- YOUR INSTRUCTIONS -
Please state how many lines of the data below contain the word "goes", offering nothing besides the number.

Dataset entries
------------------------------

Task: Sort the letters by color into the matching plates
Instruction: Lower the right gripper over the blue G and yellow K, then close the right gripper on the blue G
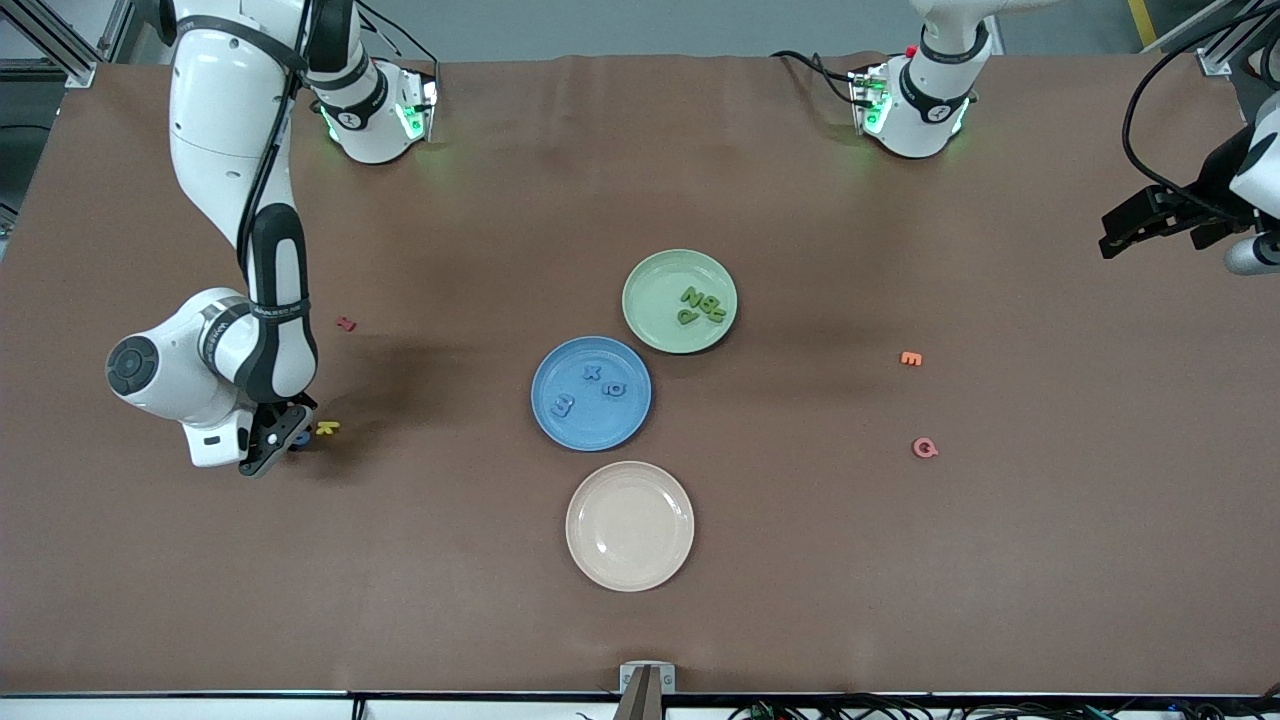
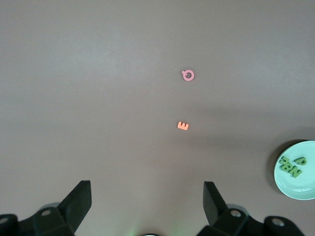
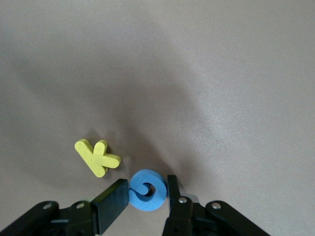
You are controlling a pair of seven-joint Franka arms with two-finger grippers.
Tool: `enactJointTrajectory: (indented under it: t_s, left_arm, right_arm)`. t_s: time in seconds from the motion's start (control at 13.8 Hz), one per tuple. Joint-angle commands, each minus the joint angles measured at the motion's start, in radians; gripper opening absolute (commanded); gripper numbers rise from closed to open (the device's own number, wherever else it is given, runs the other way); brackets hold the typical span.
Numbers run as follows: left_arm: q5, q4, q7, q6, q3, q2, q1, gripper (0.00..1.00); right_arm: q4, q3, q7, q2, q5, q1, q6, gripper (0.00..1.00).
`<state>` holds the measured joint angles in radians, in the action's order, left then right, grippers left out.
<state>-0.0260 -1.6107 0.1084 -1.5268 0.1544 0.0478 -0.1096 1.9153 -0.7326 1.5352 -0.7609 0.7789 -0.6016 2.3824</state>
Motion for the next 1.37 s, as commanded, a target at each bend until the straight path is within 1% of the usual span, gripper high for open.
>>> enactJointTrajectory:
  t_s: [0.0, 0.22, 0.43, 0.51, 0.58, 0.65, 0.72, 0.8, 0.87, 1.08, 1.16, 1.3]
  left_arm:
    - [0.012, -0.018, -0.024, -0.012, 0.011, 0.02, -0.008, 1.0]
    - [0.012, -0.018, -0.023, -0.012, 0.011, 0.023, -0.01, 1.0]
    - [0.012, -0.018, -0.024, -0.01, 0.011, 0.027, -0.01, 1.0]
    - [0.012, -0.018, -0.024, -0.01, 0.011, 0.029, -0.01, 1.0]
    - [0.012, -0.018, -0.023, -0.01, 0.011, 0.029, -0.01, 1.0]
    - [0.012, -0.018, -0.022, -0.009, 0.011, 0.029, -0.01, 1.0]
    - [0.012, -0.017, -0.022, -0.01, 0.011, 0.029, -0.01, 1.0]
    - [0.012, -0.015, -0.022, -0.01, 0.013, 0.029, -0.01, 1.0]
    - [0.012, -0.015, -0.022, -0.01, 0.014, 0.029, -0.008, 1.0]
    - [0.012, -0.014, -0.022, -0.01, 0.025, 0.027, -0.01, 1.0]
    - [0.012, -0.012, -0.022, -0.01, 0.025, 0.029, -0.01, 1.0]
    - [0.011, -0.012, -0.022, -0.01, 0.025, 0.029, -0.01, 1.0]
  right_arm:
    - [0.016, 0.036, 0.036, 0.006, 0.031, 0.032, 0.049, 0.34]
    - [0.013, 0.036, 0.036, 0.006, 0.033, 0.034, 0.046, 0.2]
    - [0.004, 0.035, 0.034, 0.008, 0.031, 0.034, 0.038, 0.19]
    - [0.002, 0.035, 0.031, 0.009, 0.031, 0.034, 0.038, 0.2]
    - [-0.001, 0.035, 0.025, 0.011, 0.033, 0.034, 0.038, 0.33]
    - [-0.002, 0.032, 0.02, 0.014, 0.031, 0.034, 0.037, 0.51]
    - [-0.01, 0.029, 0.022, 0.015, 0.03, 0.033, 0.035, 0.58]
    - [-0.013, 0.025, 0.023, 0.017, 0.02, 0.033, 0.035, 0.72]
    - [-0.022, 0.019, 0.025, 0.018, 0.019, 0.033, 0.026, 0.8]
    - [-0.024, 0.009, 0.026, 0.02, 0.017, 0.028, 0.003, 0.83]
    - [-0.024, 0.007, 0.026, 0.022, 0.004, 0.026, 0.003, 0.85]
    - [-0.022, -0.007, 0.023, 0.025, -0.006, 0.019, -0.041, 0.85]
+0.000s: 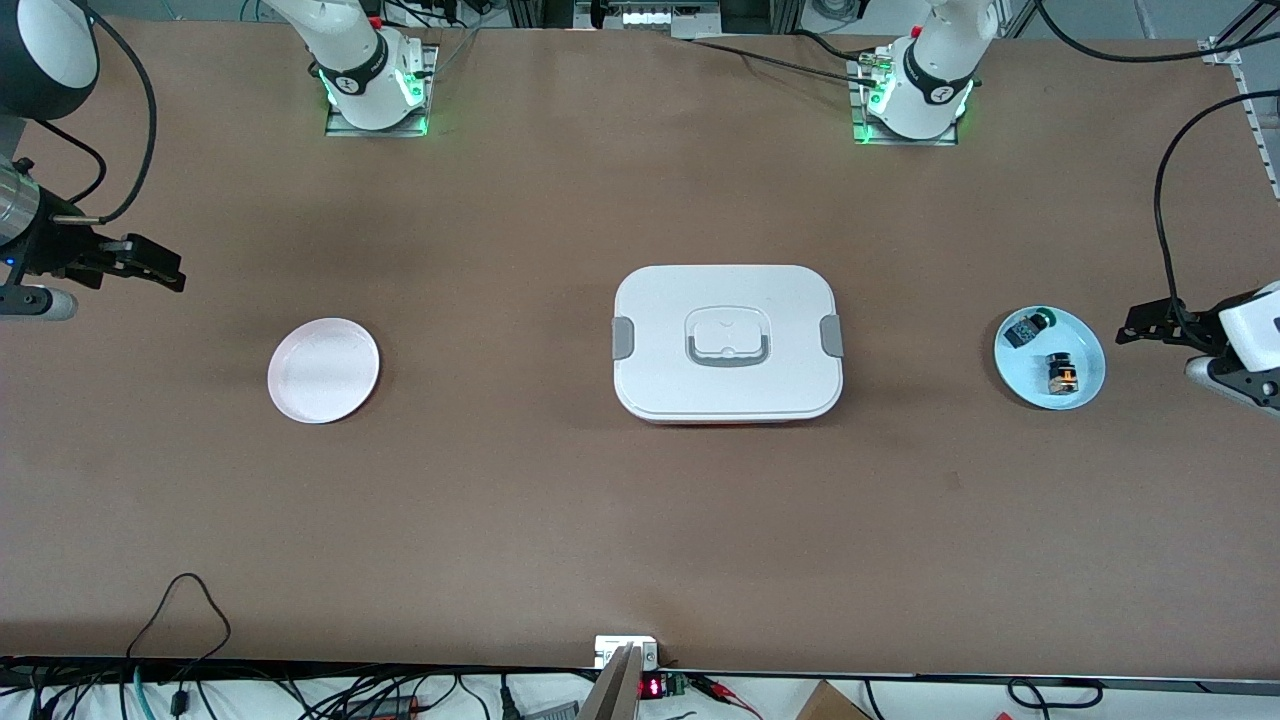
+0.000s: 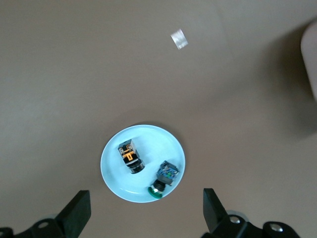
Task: Transfer orange switch to right arm and place
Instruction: 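Lower the left gripper onto the orange switch in the blue dish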
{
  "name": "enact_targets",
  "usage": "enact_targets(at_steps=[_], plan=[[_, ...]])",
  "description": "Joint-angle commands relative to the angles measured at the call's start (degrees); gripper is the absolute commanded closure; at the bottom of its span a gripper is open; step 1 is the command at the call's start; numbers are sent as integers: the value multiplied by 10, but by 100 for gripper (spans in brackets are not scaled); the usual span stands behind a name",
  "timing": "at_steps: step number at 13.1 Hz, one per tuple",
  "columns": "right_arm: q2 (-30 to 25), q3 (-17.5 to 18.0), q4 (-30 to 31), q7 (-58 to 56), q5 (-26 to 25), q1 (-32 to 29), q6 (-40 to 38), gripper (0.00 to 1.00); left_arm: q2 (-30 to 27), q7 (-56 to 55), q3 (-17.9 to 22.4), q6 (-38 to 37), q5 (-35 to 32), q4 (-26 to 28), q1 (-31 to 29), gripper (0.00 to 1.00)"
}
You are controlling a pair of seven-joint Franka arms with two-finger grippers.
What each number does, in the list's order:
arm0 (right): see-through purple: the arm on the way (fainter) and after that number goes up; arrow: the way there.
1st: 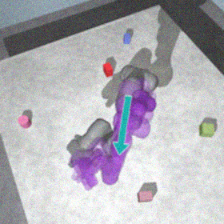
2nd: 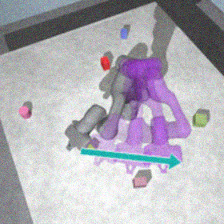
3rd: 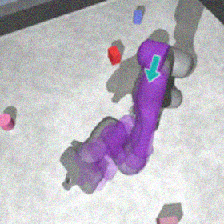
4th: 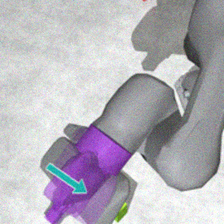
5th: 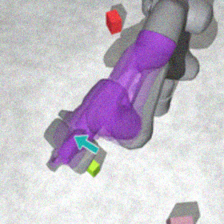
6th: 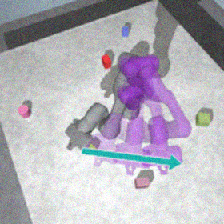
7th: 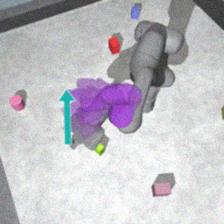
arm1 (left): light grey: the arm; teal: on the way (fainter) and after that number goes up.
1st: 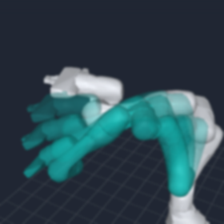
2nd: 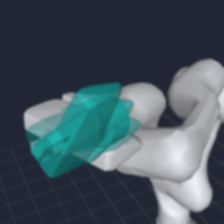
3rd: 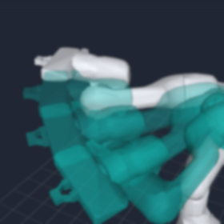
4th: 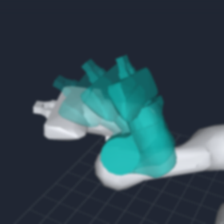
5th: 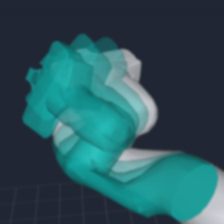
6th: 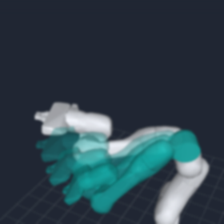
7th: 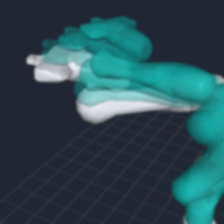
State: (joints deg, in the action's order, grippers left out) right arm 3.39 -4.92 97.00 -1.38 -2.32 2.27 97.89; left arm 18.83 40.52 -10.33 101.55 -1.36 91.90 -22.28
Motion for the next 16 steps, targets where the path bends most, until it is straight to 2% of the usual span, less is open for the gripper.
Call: enact_targets(at_steps=[1,5,11,13,16], plan=[[2,4,-18,-5,4,-2,-9,0,27,130,-5,31,-8,-1,-14,0],[16,8,-16,-4,5,5,-9,0,73,316,-5,116,-8,35,-26,0],[45,9,-15,-7,14,5,-8,0,119,438,-4,171,-9,78,-36,0],[50,8,-17,-8,28,4,-8,0,128,483,-4,204,-29,88,-37,0],[57,9,-17,-9,28,7,-8,0,144,524,-4,215,-49,89,-46,0]])
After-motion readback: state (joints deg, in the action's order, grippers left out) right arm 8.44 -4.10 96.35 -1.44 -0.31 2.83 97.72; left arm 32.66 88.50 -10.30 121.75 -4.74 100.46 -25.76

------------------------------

- YOUR SOLUTION -
2